Radio France : 6 candidats pour la présidence

Six candidats pour un fauteuil : le CSA a dévoilé mercredi la liste des cinq hommes et de la femme en lice pour succéder à Mathieu Gallet à la tête de Radio France, en pleine réforme de l'audiovisuel, après sa destitution en raison d'une condamnation pour favoritisme. Sibyle Veil, directrice déléguée aux opérations et aux finances de Radio France depuis 2015, est la grande favorite, selon des sources concordantes. La seule femme en lice, issue de la même promotion à l'Ena que le président Emmanuel Macron, aurait formé un "ticket" avec Laurent Guimier, l'actuel directeur des antennes de Radio France. Très respecté en interne, ce dernier a piloté la transformation de franceinfo en un "média global" c'est-à-dire déployé à la radio, la télévision et en numérique. Le nom de M. Guimier n’est toutefois pas cité dans le plan stratégique présenté par Mme Veil et publié sur le site du CSA, tout comme les plans des autres candidats. Dans l'ordre alphabétique : Jérôme Batout, directeur général de Publicis Media et conseiller de la revue Le Débat, philosophe et économiste de formation qui a notamment conseillé l'ancien premier ministre Jean-Marc Ayrault ; Bruno Delport, un homme de radio actuel directeur de TSF Jazz et ancien patron de Ouï FM et Radio Nova ; François Desnoyers, un ancien haut cadre de la Maison ronde, qui fut notamment directeur en charge de la stratégie et directeur en charge des antennes.

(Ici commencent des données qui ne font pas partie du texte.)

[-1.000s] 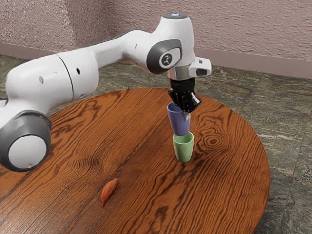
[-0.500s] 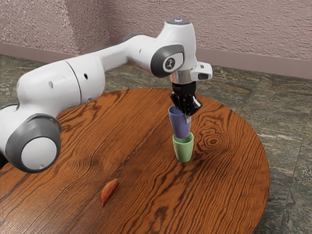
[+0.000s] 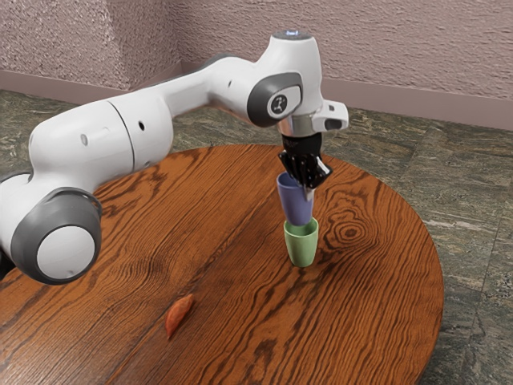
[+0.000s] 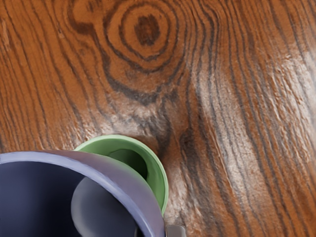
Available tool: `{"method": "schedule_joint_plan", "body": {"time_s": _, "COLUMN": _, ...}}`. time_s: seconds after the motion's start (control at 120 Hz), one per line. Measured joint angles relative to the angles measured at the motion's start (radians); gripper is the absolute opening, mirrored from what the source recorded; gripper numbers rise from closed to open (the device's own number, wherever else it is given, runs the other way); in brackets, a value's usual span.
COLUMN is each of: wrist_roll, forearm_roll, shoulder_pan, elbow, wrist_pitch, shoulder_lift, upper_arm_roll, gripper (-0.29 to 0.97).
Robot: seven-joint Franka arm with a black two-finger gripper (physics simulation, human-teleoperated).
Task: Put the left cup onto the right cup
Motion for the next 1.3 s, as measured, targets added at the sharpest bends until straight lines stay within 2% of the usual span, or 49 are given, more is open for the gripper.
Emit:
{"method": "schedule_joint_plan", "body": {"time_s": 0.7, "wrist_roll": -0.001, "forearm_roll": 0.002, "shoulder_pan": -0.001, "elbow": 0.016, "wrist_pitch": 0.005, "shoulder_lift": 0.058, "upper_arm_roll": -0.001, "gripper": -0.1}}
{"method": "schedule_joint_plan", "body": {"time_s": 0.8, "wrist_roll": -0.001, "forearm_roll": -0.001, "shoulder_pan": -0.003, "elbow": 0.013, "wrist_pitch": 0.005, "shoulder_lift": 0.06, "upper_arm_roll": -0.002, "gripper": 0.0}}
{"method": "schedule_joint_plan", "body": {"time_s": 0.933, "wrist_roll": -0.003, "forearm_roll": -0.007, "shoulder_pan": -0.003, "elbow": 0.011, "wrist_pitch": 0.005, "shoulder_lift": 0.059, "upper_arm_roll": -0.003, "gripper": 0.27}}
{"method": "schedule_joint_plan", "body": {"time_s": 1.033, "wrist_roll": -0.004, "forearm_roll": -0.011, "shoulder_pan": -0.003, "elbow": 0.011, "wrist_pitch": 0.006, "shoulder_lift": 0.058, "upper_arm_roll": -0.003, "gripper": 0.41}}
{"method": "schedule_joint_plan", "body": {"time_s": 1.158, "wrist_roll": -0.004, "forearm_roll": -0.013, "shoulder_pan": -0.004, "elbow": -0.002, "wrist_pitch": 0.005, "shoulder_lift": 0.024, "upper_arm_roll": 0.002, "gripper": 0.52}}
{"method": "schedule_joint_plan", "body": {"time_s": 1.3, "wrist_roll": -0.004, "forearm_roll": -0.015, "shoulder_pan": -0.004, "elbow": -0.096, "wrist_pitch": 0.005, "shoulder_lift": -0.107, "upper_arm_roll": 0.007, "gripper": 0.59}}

Suivent Guillaume Klossa, directeur de l'Union européenne de Radiotélévision (UER) chargé des Affaires publiques et de la communication, et fondateur du centre de réflexion proeuropéen EuropaNova, et Christophe Tardieu, haut fonctionnaire dans la culture et directeur général du Centre national du cinéma et de l’image animée (CNC).

Tous les plans stratégiques publiés

Le CSA a publié dans l'après-midi leurs "projets stratégiques", qui plaident tous pour plus de coopération au sein de l'audiovisuel public et des investissements numériques accrus. Plusieurs candidats proposent de diversifier les recettes, notamment en louant les studios d'enregistrement de la Maison de la radio. Deux autres dossiers ont en revanche été écartés car ils ne répondaient pas aux critères fixés par l'instance de régulation. Exit notamment la candidature du trio d’humoristes de l'émission de France Inter "Par Jupiter!", Charline Vanhoenacker, Guillaume Meurice et Alex Vizorek, qui proposaient, sur un mode loufoque, de mener à bien un "démantèlement de qualité" du service public audiovisuel. "Nous sommes sous le choc. C'est la stupeur et l'incompréhension...", a commenté sur Twitter la journaliste et humoriste belge.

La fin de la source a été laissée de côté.